O VALOR NÃO RECEBIDO EM VIDA PELO SEGURADO SERÁ (SEMPRE) PAGO AOS DEPENDENTES HABILITADOS?

 

Se tem uma coisa que aprendemos – a duras penas – é que no Direito nunca é “sempre”. No artigo “O fim do foro privilegiado: para todos?”, o professor Lenio Streck utilizou o seguinte exemplo:

"O que é ‘verdade’? Numa conferência em São Paulo, o jovem professor disse: ‘É verdadeiro dizer que a água ferve a 100°C’. Um velho professor gritou, da plateia: ‘Então prove’. E ofereceu um fogareiro, uma chaleira e um termômetro. Ao atingir 98°C, a água ferveu. Ora, a água ferve a 100°C ao nível do mar e depende da pureza. São Paulo está a 800 metros acima do nível do mar. Logo, não era verdadeiro o que dissera o jovem professor."

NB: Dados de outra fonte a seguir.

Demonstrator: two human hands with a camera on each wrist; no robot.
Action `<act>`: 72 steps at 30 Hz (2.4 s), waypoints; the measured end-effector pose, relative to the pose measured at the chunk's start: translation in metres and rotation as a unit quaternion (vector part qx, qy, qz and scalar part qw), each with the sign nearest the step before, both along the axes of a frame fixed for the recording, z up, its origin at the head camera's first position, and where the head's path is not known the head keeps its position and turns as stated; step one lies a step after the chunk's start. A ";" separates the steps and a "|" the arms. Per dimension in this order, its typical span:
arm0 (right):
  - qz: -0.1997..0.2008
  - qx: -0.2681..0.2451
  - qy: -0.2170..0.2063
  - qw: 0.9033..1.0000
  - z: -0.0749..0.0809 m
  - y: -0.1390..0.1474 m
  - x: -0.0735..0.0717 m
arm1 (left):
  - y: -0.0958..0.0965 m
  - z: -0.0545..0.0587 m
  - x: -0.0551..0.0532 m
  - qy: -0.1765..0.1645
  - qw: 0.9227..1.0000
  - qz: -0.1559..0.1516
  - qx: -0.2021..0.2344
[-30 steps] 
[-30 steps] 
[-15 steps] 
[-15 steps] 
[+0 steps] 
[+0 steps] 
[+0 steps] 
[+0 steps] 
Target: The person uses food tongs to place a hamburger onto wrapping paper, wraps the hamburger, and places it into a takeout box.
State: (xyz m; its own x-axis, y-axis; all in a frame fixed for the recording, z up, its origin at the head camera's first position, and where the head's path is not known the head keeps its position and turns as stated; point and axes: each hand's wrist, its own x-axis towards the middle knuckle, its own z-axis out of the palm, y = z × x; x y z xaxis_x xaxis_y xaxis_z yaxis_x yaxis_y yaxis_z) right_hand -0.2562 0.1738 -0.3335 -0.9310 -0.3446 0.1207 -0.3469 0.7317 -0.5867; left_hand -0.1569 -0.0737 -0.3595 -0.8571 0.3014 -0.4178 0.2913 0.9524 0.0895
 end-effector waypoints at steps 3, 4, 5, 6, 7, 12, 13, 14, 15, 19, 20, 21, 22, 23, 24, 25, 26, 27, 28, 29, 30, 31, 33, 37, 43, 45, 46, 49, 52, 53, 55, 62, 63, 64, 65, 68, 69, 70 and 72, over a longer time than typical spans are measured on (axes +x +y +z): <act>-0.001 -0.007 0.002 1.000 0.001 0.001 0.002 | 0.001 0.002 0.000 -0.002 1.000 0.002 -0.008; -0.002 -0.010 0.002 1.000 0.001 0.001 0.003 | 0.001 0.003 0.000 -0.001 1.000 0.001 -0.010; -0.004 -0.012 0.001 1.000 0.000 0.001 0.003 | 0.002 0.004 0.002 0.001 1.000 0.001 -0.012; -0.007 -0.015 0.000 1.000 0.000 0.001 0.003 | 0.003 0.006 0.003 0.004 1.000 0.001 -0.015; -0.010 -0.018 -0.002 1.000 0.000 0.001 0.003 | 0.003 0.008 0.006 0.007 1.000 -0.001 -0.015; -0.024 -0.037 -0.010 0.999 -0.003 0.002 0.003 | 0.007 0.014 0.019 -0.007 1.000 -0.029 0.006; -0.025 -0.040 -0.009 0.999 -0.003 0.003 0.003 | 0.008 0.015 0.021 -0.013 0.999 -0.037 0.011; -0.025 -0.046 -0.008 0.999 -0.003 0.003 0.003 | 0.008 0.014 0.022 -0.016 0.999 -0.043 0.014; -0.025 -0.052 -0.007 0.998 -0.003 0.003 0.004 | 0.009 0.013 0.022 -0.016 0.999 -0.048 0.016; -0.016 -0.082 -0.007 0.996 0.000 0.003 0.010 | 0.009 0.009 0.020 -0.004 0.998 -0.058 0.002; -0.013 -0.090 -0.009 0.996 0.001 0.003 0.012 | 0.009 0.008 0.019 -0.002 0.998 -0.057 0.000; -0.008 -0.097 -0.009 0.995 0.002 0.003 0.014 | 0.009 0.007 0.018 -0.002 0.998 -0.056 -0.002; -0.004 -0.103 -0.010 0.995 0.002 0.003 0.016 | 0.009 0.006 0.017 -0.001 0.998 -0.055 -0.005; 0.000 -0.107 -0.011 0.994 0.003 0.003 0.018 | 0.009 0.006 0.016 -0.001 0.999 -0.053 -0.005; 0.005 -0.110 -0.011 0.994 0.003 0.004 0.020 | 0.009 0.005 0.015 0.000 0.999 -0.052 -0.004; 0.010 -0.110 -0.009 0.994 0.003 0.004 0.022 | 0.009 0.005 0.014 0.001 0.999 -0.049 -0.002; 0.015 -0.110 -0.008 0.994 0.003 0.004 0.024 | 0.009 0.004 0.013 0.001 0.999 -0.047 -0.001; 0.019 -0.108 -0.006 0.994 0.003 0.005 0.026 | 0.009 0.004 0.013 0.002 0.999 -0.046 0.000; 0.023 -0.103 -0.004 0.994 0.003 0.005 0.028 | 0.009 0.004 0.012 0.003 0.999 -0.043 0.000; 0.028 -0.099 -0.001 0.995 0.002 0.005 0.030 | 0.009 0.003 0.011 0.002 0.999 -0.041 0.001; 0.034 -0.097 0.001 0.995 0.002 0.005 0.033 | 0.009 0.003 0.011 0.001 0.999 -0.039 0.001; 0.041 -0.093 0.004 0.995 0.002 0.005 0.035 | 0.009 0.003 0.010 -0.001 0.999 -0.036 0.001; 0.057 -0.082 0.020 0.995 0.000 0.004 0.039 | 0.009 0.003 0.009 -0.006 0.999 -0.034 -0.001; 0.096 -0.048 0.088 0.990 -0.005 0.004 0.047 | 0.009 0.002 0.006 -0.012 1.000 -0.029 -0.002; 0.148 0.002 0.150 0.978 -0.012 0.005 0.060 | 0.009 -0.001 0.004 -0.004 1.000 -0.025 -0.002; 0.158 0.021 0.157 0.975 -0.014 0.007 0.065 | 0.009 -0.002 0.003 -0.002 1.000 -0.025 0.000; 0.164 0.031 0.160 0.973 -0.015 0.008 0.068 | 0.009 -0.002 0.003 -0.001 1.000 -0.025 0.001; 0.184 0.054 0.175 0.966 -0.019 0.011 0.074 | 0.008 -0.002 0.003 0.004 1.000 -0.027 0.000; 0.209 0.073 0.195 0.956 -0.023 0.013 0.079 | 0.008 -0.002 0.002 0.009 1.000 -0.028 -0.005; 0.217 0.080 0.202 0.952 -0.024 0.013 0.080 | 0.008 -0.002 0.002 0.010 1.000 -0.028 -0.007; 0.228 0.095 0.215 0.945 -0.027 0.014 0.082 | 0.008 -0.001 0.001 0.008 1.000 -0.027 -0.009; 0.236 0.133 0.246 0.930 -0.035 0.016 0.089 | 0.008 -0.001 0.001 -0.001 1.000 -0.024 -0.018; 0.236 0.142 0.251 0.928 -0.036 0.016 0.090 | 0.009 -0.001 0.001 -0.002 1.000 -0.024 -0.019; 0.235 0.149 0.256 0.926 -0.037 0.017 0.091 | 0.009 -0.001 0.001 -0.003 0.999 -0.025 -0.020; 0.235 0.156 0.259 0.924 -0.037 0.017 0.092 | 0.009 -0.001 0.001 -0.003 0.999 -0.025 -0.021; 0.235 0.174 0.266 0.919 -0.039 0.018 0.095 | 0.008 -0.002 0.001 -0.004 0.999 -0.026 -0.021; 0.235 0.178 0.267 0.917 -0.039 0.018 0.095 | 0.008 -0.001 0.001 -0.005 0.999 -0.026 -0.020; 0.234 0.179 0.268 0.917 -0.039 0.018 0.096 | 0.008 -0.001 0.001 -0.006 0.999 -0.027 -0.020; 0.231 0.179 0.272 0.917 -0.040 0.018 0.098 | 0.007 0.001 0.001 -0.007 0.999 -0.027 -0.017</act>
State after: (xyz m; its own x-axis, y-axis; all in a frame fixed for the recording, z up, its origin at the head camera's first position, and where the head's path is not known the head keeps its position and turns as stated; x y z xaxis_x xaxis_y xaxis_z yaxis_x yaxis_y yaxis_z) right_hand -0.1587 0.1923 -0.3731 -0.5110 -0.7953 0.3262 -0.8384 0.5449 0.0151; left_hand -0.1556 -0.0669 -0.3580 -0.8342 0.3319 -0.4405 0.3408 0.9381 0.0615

O artigo 112 da Lei 8.213/1991 dispõe que o valor não recebido em vida pelo segurado só será pago aos seus dependentes habilitados à pensão por morte ou, na falta deles, aos seus sucessores na forma da lei civil, independentemente de inventário ou arrolamento.

A Lei 6.858/1980, no seu art. 1º, reproduz a mesma ideia: “Os valores devidos pelos empregadores aos empregados e os montantes das contas individuais do Fundo de Garantia do Tempo do Serviço e do Fundo de Participação PIS-PASEP, não recebidos em vida pelos respectivos titulares, serão pagos, em cotas iguais, aos dependentes habilitados perante a Previdência Social ou na forma da Legislação especificados Servidores Civis e Militares e, na sua falta, aos sucessores previstos na lei civil, indicados em alvará judicial, independentemente de inventário e arrolamento.”

Essa é a regra geral, uma solução prática para o problema. Agora, pensemos na seguinte situação: As parcelas atrasadas do benefício previdenciário correspondem ao período de 11/1998 a 05/2008. O segurado veio à óbito em 11/2012. À época do óbito, ele tinha uma companheira, razão pela qual a ela foi concedida uma pensão por morte. Uma interpretação literal do art. 122 da Lei 8.213/1991 sugere que os atrasados foram pagos à companheira – habilitada à pensão por morte.

Ocorre que o termo inicial da união se deu em 04/2008, sendo que até ali os filhos do “de cujus” mantinham a qualidade de dependentes, porquanto menores de 21 anos. Isso demandou uma interpretação conjugada dos artigos 1790, 1829 e 1845 do Código Civil. Uma construção a partir do conjunto do Direto (que não cabe na lei) resultou na seguinte conclusão: filhos e companheira deverão herdar em partes iguais o valor correspondente ao período de 11/1998 e 03/2008; já no tocante aos meses abril e maio de 2008, em que reconhecida a união estável, a companheira faz jus à metade do respectivo valor econômico (meeira), mais um terço da outra metade, na condição de herdeira, ou seja, juntamente com os dois filhos do segurado falecido.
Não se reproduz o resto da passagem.